# Clustering

> Trabajo perteneciente a la cátedra "Text Mining" de Laura Alonso Alemany - FaMAF UNC. 2021

- _Corpus:_ compendio de noticias de "La Voz del Interior"
- _Referencias:_ 
    - [word_clustering](https://github.com/danibosch/word_clustering) 
    de [@danibosch](https://github.com/danibosch)
    - [textmining-clustering](https://github.com/facumolina/textmining-clustering) 
    de [@facumolina](https://github.com/facumolina/textmining-clustering)

## Etapas:

#### 1. Preprocesamiento:
   1. [Limpieza del dataset](#regex_clean):
   
       Se quitan simbolos no alfanumericos mediante regex.
       
       
   2. [Procesamiento con el pipeline de spacy](#spacy_pipeline):
   
       El pipeline de spacy ejecuta las siguientes tareas:
       - Segmentacion en tokens.
       - Vectorizacion.
       - Analisis morfologico (genero, numero, etc.).
       - Analisis de dependencias.
       - Clasificacion por reglas.
       - Lematizacion.
       - Clasificacion de entidades.
       - Conteo de frecuencias de lemas ([agregado](#lemma_freq_counter)).
       
       
   3. [Filtrado](#filtering):
   
      Se busca un subconjunto de tokens
      que cumplan las siguientes caracteristicas:
       - no contiene caracteres no alfabeticos
       - no es "stop word"
       - no expresa un numero
       
       
   4. [Generacion de **features**](#feature_generation):
   
      Por cada palabra del conjunto procesado en el paso anterior 
      generar un conjunto de features de acuerdo con:
       - el tipo de palabra.
       - su funcion sintactica.
       - su coocurrencia con palabras en su misma oracion (contexto).
       - el tipo de entidad que es, en el caso que lo sea.
       - la dependencia con su predecesor sintactico en el arbol de dependencias.
       
       
   5. [Separacion de palabras y features](#key_feature_division).
   6. [Vectorizacion de features](#feature_vectorization).
   7. [Normalizacion de features](#feature_normalization).
    

#### 2. [Clusterizacion](#clustering):
   1. Eleccion del numero de clusters.
   2. Seleccion del estado aleatorio para obtener resultados deterministicos.
   3. Instanciacion del algoritmo KMeans para obtener los clusters.
    
#### 3. Resultados:
   1. [Conteo de palabras por cluster](#summary).
   2. [Listado de clusters con la siguiente informacion](#results):
      - Numero de cluster.
      - Features mas determinantes para ese cluster.
      - Palabras dentro del cluster.

In [1]:
from functools import reduce
import numpy as np
import re
import spacy
from spacy.tokens import Token
from spacy.language import Language
from sklearn.cluster import KMeans
from sklearn.feature_extraction import DictVectorizer
from sklearn.preprocessing import normalize
from collections import Counter

# Preprocessing

In [2]:
# load trained model from spacy
nlp = spacy.load("es_core_news_sm", exclude=['vectors'])

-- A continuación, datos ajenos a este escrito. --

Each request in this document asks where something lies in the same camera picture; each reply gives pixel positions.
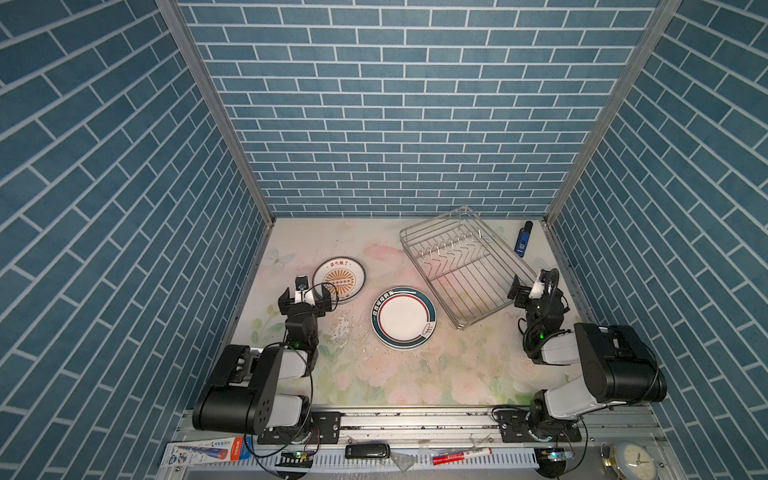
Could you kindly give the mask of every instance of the alarm clock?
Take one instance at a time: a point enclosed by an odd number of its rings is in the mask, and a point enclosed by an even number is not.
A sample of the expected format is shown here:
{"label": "alarm clock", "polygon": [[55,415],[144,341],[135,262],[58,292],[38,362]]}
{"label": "alarm clock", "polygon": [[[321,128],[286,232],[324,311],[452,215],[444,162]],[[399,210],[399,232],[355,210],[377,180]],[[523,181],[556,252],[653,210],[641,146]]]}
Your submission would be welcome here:
{"label": "alarm clock", "polygon": [[658,472],[656,462],[650,453],[637,443],[622,442],[610,447],[604,454],[603,465],[611,467],[622,480],[656,480]]}

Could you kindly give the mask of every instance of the orange sunburst pattern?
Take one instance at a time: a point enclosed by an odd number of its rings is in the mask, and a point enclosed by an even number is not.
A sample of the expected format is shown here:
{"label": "orange sunburst pattern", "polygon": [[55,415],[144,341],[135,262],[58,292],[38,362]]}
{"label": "orange sunburst pattern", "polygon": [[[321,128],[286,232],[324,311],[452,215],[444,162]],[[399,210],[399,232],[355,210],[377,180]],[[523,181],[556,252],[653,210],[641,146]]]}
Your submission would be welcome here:
{"label": "orange sunburst pattern", "polygon": [[345,296],[355,288],[355,276],[346,268],[337,268],[328,272],[323,282],[331,282],[339,291],[339,296]]}

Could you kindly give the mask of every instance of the plate with teal rim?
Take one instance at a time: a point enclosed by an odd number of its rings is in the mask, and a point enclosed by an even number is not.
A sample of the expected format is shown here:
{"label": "plate with teal rim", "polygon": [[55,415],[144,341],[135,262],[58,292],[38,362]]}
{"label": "plate with teal rim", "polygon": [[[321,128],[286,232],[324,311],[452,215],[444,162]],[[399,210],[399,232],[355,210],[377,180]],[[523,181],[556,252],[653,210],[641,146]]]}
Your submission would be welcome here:
{"label": "plate with teal rim", "polygon": [[382,293],[373,304],[371,323],[376,336],[388,347],[411,350],[435,332],[435,306],[427,296],[409,286]]}

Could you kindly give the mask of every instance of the clock face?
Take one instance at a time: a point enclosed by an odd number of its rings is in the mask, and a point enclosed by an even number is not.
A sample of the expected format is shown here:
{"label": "clock face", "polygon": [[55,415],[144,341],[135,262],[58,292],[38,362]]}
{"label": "clock face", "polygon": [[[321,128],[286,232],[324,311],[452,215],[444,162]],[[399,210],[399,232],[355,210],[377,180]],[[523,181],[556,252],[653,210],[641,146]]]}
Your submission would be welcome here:
{"label": "clock face", "polygon": [[624,461],[630,472],[640,480],[654,480],[656,477],[656,464],[645,449],[638,445],[627,445],[624,449]]}

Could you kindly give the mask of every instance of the plate with orange sunburst pattern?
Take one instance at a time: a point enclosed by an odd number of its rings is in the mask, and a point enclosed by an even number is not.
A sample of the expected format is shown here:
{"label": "plate with orange sunburst pattern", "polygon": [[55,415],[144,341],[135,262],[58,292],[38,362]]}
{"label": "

<a id="lemma_freq_counter"></a>

In [3]:
@Language.component("lemma_counter")
def lemma_counter(doc):
    '''
    custom component to count lemma frecuency
    '''
    lemmas = [token.lemma_ for token in doc]
    lemmas_count = Counter(lemmas)
    get_lemma_count = lambda x: lemmas_count[x.lemma_]
    Token.set_extension("lemma_count", getter = get_lemma_count)
    return doc

In [4]:
# add custom component to pipeline
nlp.add_pipe("lemma_counter", name="lemma_freq_counter", last=True)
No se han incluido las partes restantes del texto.